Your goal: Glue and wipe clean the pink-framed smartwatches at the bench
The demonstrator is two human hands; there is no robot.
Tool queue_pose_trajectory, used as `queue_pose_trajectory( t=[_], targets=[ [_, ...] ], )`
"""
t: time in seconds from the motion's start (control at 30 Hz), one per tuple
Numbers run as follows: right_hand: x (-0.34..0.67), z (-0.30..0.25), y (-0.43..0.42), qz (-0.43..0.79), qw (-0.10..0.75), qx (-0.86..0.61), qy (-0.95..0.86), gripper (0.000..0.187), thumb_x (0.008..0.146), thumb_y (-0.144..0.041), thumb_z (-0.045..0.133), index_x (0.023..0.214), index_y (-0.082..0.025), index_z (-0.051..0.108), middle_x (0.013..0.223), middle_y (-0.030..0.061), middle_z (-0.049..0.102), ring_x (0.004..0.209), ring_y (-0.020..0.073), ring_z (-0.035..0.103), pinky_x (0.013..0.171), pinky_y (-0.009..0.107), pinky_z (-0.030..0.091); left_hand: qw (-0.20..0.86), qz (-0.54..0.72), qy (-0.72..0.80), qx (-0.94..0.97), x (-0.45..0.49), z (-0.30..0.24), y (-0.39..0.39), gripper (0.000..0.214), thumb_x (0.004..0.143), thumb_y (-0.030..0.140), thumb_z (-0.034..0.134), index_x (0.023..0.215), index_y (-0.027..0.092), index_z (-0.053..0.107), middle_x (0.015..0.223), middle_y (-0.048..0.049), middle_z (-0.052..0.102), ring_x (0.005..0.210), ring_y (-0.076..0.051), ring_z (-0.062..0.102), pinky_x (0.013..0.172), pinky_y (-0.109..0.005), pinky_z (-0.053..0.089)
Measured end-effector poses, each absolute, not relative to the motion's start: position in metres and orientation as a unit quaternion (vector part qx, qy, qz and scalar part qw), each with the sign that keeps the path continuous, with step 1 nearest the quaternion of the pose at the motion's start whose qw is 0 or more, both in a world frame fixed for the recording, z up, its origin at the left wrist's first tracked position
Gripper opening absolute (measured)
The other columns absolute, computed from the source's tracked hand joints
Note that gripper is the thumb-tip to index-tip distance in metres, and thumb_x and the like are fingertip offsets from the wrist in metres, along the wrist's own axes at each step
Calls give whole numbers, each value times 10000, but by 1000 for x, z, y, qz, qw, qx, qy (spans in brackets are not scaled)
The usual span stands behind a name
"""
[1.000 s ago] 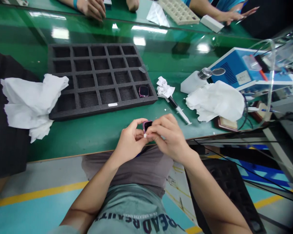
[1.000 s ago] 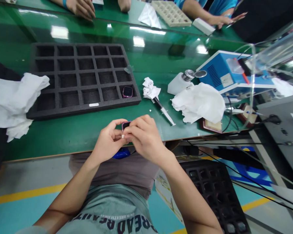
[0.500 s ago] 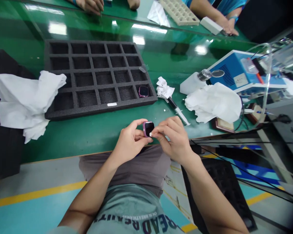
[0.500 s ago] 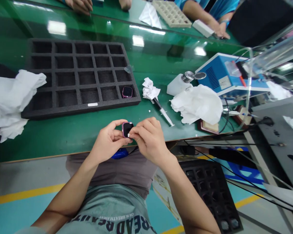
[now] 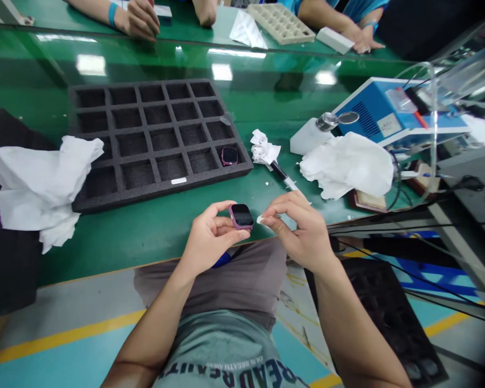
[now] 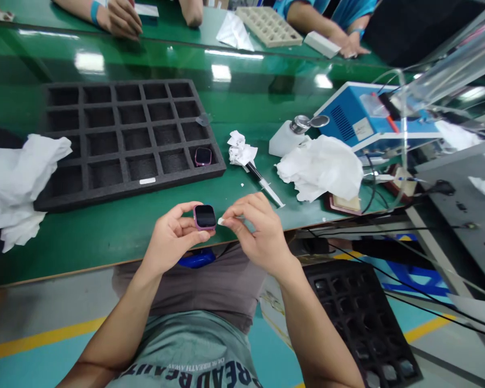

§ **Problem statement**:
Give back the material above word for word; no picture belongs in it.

§ **Answer for the task**:
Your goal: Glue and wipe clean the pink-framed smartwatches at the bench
The demonstrator is two human hands; there is no robot.
Tool queue_pose_trajectory, used as `queue_pose_trajectory( t=[_], targets=[ [_, ...] ], )`
"""
t: time in seconds from the motion's start (control at 30 Hz), one per tuple
Numbers run as follows: right_hand: x (-0.34..0.67), z (-0.30..0.25), y (-0.43..0.42), qz (-0.43..0.79), qw (-0.10..0.75), qx (-0.86..0.61), qy (-0.95..0.86), gripper (0.000..0.187), thumb_x (0.008..0.146), thumb_y (-0.144..0.041), thumb_z (-0.045..0.133), index_x (0.023..0.214), index_y (-0.082..0.025), index_z (-0.051..0.108), middle_x (0.013..0.223), middle_y (-0.030..0.061), middle_z (-0.049..0.102), ring_x (0.004..0.209), ring_y (-0.020..0.073), ring_z (-0.035..0.103), pinky_x (0.013..0.171), pinky_y (-0.009..0.107), pinky_z (-0.030..0.091); left_hand: qw (-0.20..0.86), qz (-0.54..0.72), qy (-0.72..0.80), qx (-0.94..0.97), x (-0.45..0.49), z (-0.30..0.24), y (-0.39..0.39), gripper (0.000..0.214), thumb_x (0.004..0.143), thumb_y (-0.030..0.140), thumb_z (-0.034..0.134), index_x (0.023..0.215), index_y (-0.027..0.092), index_z (-0.053..0.107), middle_x (0.015..0.223), middle_y (-0.048..0.049), middle_z (-0.052..0.102), ring_x (0.005..0.210), ring_y (-0.076..0.051), ring_z (-0.062..0.102), pinky_x (0.013..0.172), pinky_y (-0.109..0.005), pinky_z (-0.053..0.089)
Measured end-effector poses, each absolute, not relative to the motion's start: position in metres and orientation as a unit quaternion (vector part qx, qy, qz and scalar part qw), each with the sign that keeps the path continuous, with step 1 nearest the quaternion of the pose at the motion's start whose qw is 0 or more, both in a world frame fixed for the recording, z up, its origin at the left wrist's first tracked position
Gripper opening absolute (measured)
The other columns absolute, computed from the source's tracked hand joints
Note that gripper is the thumb-tip to index-tip distance in metres, and thumb_x and the like are fingertip offsets from the wrist in metres, along the wrist's own axes at each step
Calls give whole numbers, each value times 10000, but by 1000 for x, z, y, qz, qw, qx, qy (spans in brackets are not scaled)
The usual span stands behind a name
"""
[1.000 s ago] 
[1.000 s ago] 
[0.500 s ago] 
[0.500 s ago] 
[now] 
[now] 

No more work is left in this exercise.